Arti marziali, mostre, tradizioni e folklore: il Festival dell’Oriente sbarca a Torino

Un viaggio tra India, Cina e Giappone, passando per Indonesia, Thailandia e Corea del Sud, senza dimenticare Vietnam, Nepal e altre mete lontane da potere visitare contemporaneamente al Festival dell'Oriente di Torino.

Un percorso dedicato alle tradizioni, all'arte, alla gastronomia, ma anche alla danza, alla musica e alle arti marziali di un mondo tanto affascinante quanto misterioso.
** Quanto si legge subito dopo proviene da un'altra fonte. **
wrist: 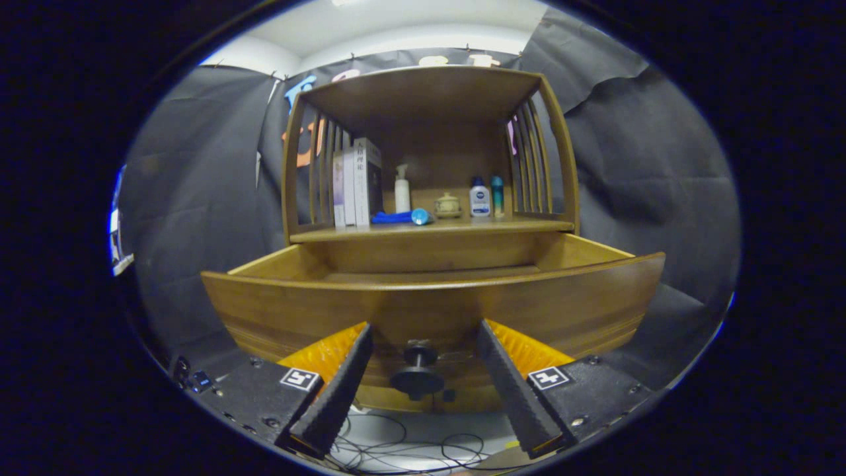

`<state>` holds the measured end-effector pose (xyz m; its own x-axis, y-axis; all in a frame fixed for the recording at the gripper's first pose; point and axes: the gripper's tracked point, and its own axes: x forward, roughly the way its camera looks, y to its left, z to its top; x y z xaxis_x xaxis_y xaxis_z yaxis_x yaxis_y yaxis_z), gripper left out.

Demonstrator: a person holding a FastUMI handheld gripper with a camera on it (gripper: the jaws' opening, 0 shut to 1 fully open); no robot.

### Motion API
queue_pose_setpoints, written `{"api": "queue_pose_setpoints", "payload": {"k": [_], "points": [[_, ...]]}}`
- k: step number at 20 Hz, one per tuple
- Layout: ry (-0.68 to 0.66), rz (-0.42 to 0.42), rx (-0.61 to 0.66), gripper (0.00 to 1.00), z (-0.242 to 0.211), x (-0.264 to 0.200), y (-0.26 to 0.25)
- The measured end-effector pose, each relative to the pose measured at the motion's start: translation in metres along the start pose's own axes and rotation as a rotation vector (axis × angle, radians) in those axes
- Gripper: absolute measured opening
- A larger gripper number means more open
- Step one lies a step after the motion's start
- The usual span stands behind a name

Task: Pull open the drawer, take out the items inside it, and place them on the countertop above the cabinet.

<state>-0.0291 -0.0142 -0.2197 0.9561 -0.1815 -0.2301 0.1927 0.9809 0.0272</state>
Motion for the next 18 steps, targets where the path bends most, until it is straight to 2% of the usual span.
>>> {"api": "queue_pose_setpoints", "payload": {"k": [9, 10, 11, 14, 15, 18], "points": [[0.018, -0.014, 0.024, 1.0, 0.007, 0.022, 0.004], [-0.008, -0.013, 0.035, 0.99, 0.018, 0.029, 0.005], [0.03, -0.009, 0.048, 1.0, 0.013, 0.036, 0.006], [-0.001, -0.008, 0.067, 1.0, 0.03, 0.057, 0.006], [0.04, -0.006, 0.076, 1.0, 0.025, 0.061, 0.007], [0.029, -0.011, 0.089, 0.99, 0.034, 0.08, 0.008]]}}
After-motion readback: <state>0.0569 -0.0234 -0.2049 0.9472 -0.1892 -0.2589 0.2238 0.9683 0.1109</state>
L'idea del Festival dell'Oriente - ha raccontato a 'Losapevateche' Valentina Nobili, ufficio stampa del Festival dell'Oriente - è nata all'incirca nel 2010, dalla passione per il mondo delle arti marziali. In quegli anni ci è venuta l'idea di 'sperimentare' ed abbinare alla rappresentazione della nobile tradizione marziale orientale anche gli aspetti legati alla cultura, alle tradizioni ed al folklore dei vari Paesi d'Oriente”.

Per sei giorni (17-18-19 e 24-25-26 marzo, dalle 10:30 alle 23, presso il Lingotto Fiere) il pubblico potrà assistere a spettacoli, workshop e seminari, così come al grande bazar orientale ricco di prodotti tipici e curiosità introvabili. Cultura, folklore e intrattenimento si fonderanno per mostrare 'l'Universo d'Oriente'.

Tra antico e moderno, due weekend all'insegna dell'Oriente

Per la manifestazione verranno presentate anche tradizioni e cerimonie tipiche: dal circo cinese ai massaggiatori tradizionali thailandesi, dai contorsionisti vietnamiti al cerimoniale dei guerrieri indiani.

Cultura, sapori, profumi e magia...

“Nell'arco di ogni anno - ha aggiunto Nobili - tocchiamo moltissime città. Nel 2017 il nostro tour prevede Milano, Bologna, Torino, Roma, Napoli, Perugia, Carrara e Padova, con altre eventuali tappe da aggiungere. Ogni edizione, non soltanto di anno in anno ma anche di città in città, presenta novità a livello di strutture, di spettacoli e di contenuti. Ogni edizione è diversa dalla precedente ed offre sempre qualcosa di nuovo ed attraente per il pubblico”.

“Ovviamente è una stima indicativa, ma in media - ha proseguito Nobili - ci aggiriamo sempre sui 100mila visitatori ad edizione. Senza dubbio Torino e Napoli sono le nostre tappe di maggiore affluenza: lo scorso anno su Torino abbiamo registrato circa 120mila spettatori mentre su Napoli ci siamo avvicinati addirittura ai 150mila!”.

Le novità da non perdere sono senza dubbio tantissime! Avremo un padiglione dedicato specificamente alle arti marziali, un'area culturale dedicata al Giappone, una nuova area culturale dedicata alla Cina ed una dedicata all'India”. Ma anche “nuove mostre, statue ed esibizioni culturali; show di danza e arti marziali Coreane; danze, musica e folklore dalla Cina; spettacoli interattivi di Bollywood, con cui il pubblico potrà imparare i passi base e scatenarsi con i nostri danzatori e tanto altro ancora”.

Tutti i Paesi Orientali e Mediorientali troveranno la loro rappresentazione all'interno del Festival. Tra aree ristoro, aree culturali, prodotti tipici, spettacoli, arti marziali e settore olistico, ogni singolo Paese avrà modo di fare risaltare le sue eccellenze”.

Perché il Festival dell'Oriente è 'unico'?

“Ciò che senza dubbio rende unico e speciale il nostro Festival è che si adatta a tutte le età e a tutti i gusti. La nostra offerta artistica, culturale, espositiva ed interattiva è talmente ampia e variegata che soddisfa tanto i giovani quanto gli anziani, le famiglie così come i single, i bambini e gli adulti, gli appassionati ed i 'profani', chi cerca cultura e conoscenza così come chi semplicemente vuole svagarsi e divertirsi”.

“Uno degli aneddoti senza dubbio più simpatici e divertenti - ha concluso Nobili - è legato ad una tappa del 2016. Durante il Festival a Napoli il nostro samurai e tenore giapponese ha reso omaggio a questa splendida città intonando con la sua splendida voce e con un accento giappo-napoletano il brano 'O' surdato nnammurato', entusiasmando la folla di visitatori e dimostrando come il Festival dell'Oriente sia un perfetto ponte tra Oriente ed Occidente!”.

N. B.

Il 22-23-24-25-29-30 aprile e il primo maggio, il Festival dell’Oriente sbarcherà alla Nuova fiera di Roma!